そんなことできません、とすぐに拒否しましたが、ナージャ様は弱々しくもはっきりと首を横に振りました。
「今ボクは王の命令で各地を調査しているんだ。それにきみも加わって欲しい。手はいくらあっても足りないんだよ」
そのような大切な使命に私のような一介の使用人が赴けるはずがありません。絶対に裏があると思うのに、頭が足りないばかりに反論の材料を見つけられません。
「気負う必要はないよ。旅程にはうちの魔導師も付けるから。向かってもらうのはエノァ地域だ。きみの友人がいるところだよ。何度か足を運んだこともあるよね。道案内をしてやってくれ。そのほうがずっと効率が良い」
嫌です。そう首を振るのに、ナージャ様の手が私の頬を掴んで振ることができません。
「行くんだ。今の王都にきみはいてはいけない」
何故そのように私を遠ざけようとするのですか。まるで王都から逃げるんだなんて思わせる言動をするのですか。
それなら――、
「それならナージャ様も一緒に……」
このままこの方をここに置いていってはいけない。どうしてだかそう思ってしまうのです。
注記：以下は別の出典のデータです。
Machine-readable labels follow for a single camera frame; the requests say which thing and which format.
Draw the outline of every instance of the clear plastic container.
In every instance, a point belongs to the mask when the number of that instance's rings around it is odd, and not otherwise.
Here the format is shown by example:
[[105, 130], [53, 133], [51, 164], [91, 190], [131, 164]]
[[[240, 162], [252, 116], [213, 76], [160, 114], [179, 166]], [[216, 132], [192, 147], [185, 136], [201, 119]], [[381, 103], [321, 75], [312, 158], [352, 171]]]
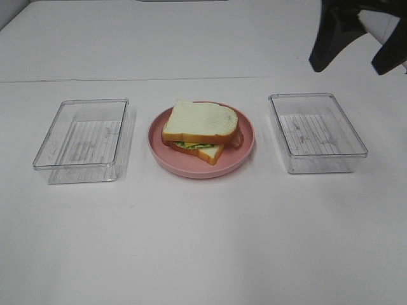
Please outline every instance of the clear plastic container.
[[62, 102], [33, 162], [48, 184], [116, 180], [127, 167], [128, 100]]
[[289, 173], [353, 172], [368, 150], [330, 93], [269, 97]]

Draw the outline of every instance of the white table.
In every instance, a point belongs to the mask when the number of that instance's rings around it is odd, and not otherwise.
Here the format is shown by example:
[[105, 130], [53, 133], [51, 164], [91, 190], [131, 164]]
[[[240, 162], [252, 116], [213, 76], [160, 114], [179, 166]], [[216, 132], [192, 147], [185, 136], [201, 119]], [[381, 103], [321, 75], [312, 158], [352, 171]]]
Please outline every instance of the white table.
[[[355, 173], [289, 175], [267, 96], [332, 92], [369, 149]], [[404, 304], [407, 87], [394, 75], [0, 84], [0, 304]], [[63, 100], [128, 97], [125, 177], [47, 185], [31, 163]], [[147, 132], [175, 99], [252, 121], [235, 172], [162, 169]]]
[[[316, 0], [37, 1], [0, 32], [0, 81], [308, 77], [319, 15]], [[379, 48], [365, 35], [322, 74], [374, 75]]]

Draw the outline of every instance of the bread slice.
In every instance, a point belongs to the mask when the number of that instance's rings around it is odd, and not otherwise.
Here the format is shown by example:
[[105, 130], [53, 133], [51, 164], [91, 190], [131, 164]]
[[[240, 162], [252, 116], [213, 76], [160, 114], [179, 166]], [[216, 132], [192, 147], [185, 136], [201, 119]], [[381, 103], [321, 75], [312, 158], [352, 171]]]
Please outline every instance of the bread slice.
[[179, 151], [180, 153], [190, 154], [192, 156], [196, 156], [210, 165], [215, 165], [217, 159], [220, 157], [224, 145], [216, 144], [213, 147], [206, 147], [206, 148], [199, 148], [199, 149], [185, 149], [182, 147], [177, 146], [173, 142], [169, 142], [169, 147], [171, 147], [175, 151]]
[[238, 118], [232, 108], [177, 100], [162, 138], [164, 141], [227, 144], [237, 132]]

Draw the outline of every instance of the black object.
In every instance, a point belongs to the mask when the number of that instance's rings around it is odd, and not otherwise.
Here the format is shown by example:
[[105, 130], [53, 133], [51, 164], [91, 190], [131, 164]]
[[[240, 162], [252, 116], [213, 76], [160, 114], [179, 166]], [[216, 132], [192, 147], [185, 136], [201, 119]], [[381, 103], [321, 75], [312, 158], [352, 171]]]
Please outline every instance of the black object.
[[323, 71], [352, 41], [365, 35], [361, 10], [379, 11], [400, 18], [397, 27], [375, 55], [372, 65], [379, 75], [407, 60], [407, 0], [321, 0], [321, 22], [310, 63]]

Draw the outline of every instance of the plate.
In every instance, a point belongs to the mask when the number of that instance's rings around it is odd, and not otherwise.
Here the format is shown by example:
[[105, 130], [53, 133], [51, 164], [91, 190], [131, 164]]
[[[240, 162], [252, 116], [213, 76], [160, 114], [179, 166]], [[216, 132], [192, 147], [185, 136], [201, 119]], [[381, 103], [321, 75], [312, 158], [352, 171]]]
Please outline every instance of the plate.
[[210, 165], [196, 156], [183, 154], [164, 145], [161, 140], [162, 130], [171, 115], [171, 107], [158, 115], [149, 128], [149, 146], [157, 162], [176, 175], [192, 179], [214, 178], [238, 168], [246, 161], [253, 149], [255, 142], [254, 128], [243, 113], [233, 107], [230, 108], [237, 113], [239, 127], [244, 136], [243, 144], [238, 149], [225, 147], [216, 164]]
「嬉しいことを言ってくれるね。――でも、一緒に行くことはできない。ボクには責任があるから。ボクの荷物はボクが持たなければならないんだ……。きみには背負わせてあげない」
にやりと笑う顔つきは、少しだけ普段のナージャ様の顔をされていました。
意地悪を言われているのに、優しさを感じてしまうなんて、とうとう私のおバカも極まってきているということでしょうか。
「私……、すぐに戻ってきますから」
泣き顔を見られたくなくて、ナージャ様の肩に額を押し付けます。
魔導師は魔法に関して薬草を扱うこともあります。服に染み付いた草の香りは様々で、でもこれがナージャ様の香りなのだと、私はきっと目をつむっていても分かることでしょう。
「友人の無事を確認したらすぐに戻ってきます。どうか……、それまで無事で……」
「きみはもう……、何も分かってやしないおバカのくせに」
しばらくそうしていて、泣き止んだところで顔を上げます。
無理やり微笑んだところで「不細工だなぁ」とナージャ様が笑います。――えぇ、どうせノウェは不細工ですよ。分かっているので指摘しないでもらえますか。
つんとそっぽを向いていると、片方の腕を取られて内側にナージャ様の顔が近づけられました。
ちくりとした痛みを覚えた瞬間には顔は離されていましたが、腕を見るとそこは赤く色が付けられていました。
「これが消える頃には帰っておいで」
見上げられる形で合う視線に頬が熱くなります。何でしょう、この気持ちは……。今までは困った方だなぁと、漠然とそう思っていたというのに、胸が違った意味で痛んできます。
頬が熱くなる一方で、必ず帰ってこようと思います。リスの村まではほんのわずかしか距離がないというのに。旅路を不安に感じているのとは違います。戻らなければならない、と使命感のように思うのです。
――必ず戻ってこよう。この方の元に。
決意を胸に、私はナージャ様の頬にくちづけを落としました。別れを惜しむように少しだけ長いくちづけを。
――あの、ところでこの腕の印って、いつ頃消えるのでしょうか……。何日もかかるとしたら、旅路もそれだけかかってしまうということにはなりませんか? もしかして状況によっては数十日もかかるとか……。
「数十日って……、うん、やっぱりマウィはマウィだ」
私があたふたとして訪ねれば、ナージャ様がおなかを抱えて笑います。
あー、ちょっと、今のは確実にバカにされてますよね! バカはバカでも、人からバカにされているということくらいは分かるのですからね!
「うん、いいよ。帰っておいで。その印が消えても消えなくても。ボクは待っているから」
――勇気と加護を。
そういってナージャ様は私の唇にくちづけてきました。――勇気と加護を。私よりも必要としていそうなのはナージャ様だというのに。その心遣いが私の心を温めます。
この気持ちの正体を知るためにも、私は帰ってくるのだ。そう思いながら離れていった唇の感触を覚えこませるように、私は指先で自分の唇をなぞりました。
腕の印が魔法印でも何でもなく、ただのうっ血で、数日で消えるものなのだと教えてもらうのはまだもう少し先のことになります――。